Not too long ago there was a time where I couldn’t look at myself, hear myself or even acknowledge my own being.
I didn’t know how to speak, how to look or dress. Part of me wanted to pick up and embrace all the stuff that made me happy, while the other part convinced me not to - because I’d stand out, be seen too much, heard too loudly and stray too far from the group.
I had to find alternative ways to behave because my natural self wasn’t an option.
And while this was reinforced by my environment, it wasn’t enforced to begin with. No one forced me to act this way, it was something I complied with out of fear. Fear of being too much or not enough. Fear of being mocked, judged, or abandoned.
And I think that’s why we’re more vocal about starting to see how we create our own circumstances, consciously or not. We begin to see that we have been making choices that don’t fully align with who we are because of the beliefs that have been instilled in us by our families, communities, cultures, and so on. And we grow up perpetuating those beliefs. Those choices create patterns, circumstances, relationships, and situations that aren’t fully aligned with who we are.
And so far, the solution to this discomfort has always been looking outward: to blame, to ask for love, to demand justice and to wait for forgiveness.
I’ve been thought of as being naive, delusional, not living in the “real world”.
I’ve been accused of not really knowing what suffering or loss is - that’s why I’m so bright and happy and always see the good in people.
We have built a world where our pain and hardship are measured purely by our state of being and how deeply they sink us into darkness. The lower we fall in sadness, anxiety, depression and everything in between, the more serious the circumstances seem. The brighter we are, the more privileged our lives appear.
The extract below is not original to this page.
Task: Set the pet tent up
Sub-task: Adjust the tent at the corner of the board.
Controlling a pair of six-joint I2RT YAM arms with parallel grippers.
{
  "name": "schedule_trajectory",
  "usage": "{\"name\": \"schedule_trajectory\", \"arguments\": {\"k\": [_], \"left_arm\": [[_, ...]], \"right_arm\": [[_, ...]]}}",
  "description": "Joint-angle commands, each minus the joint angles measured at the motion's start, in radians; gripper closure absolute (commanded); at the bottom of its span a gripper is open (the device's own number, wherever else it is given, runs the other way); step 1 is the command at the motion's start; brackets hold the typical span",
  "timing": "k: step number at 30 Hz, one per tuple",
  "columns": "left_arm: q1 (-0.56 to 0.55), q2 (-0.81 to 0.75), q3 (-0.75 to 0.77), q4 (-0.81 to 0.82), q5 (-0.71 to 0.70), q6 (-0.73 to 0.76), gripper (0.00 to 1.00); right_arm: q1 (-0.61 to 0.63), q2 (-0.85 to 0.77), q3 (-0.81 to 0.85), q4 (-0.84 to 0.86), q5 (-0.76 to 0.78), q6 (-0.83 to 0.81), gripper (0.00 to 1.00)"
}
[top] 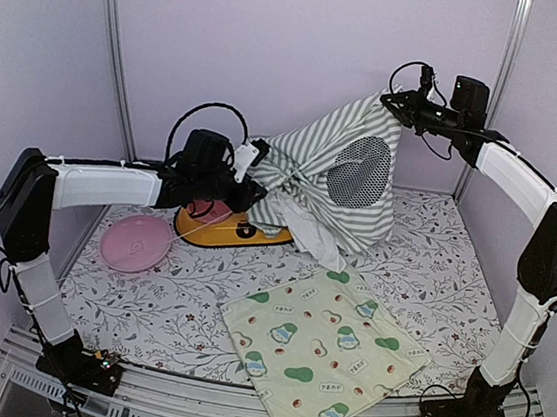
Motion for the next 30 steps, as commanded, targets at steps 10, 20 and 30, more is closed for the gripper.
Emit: {"name": "schedule_trajectory", "arguments": {"k": [10, 20, 30], "left_arm": [[-0.026, 0.037, -0.008, -0.029, -0.078, 0.047, 0.88], [-0.023, -0.038, -0.120, -0.038, -0.125, 0.023, 0.95], [-0.023, -0.080, -0.132, -0.073, -0.120, 0.017, 0.69]], "right_arm": [[-0.068, 0.018, 0.093, 0.034, -0.051, 0.020, 1.00], [-0.104, 0.013, 0.092, 0.035, -0.070, 0.024, 1.00], [-0.107, 0.032, 0.133, 0.007, -0.081, 0.026, 1.00]]}}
And that’s a type of avoidance. We don’t like being challenged, especially when we’re struggling.
And I know that because I lived there for decades. Whenever I was struggling whenever I heard anything along the lines of “How do you think you have created this situation” I would go in defense mode. What I truly heard was “You deserve what you’re going through because you created it”, spoken by someone who had never endured the kind of suffering I had. It made it easy for me to avoid the issues and buried me deeper into fear.
But over time, I’ve realised that the question, isn’t about blame or judgment. It’s meant to help me reframe how I see myself and the situation. Because if I created it, almost always unconsciously, it means nothing is happening to me. No one and no thing has power over me.
If I approach situations, no matter how difficult or frustrating with the curiosity of someone wanting to understand how they’ve created something, then the power shifts back to me. It means I have the ability to change what I don’t prefer into something I do.
I think we’re all moving toward this mindset, and we’re definitely making progress. We’ve come as far as gaining awareness, awareness of how and why we feel or act a certain way, and of where it’s coming from. But for the most part, we’re stopping there. We use this awareness to bond and understand each other, and that’s beautiful.
But we need to go further.
We need to shift from bonding through our pain to bonding through the creative ways we empower ourselves.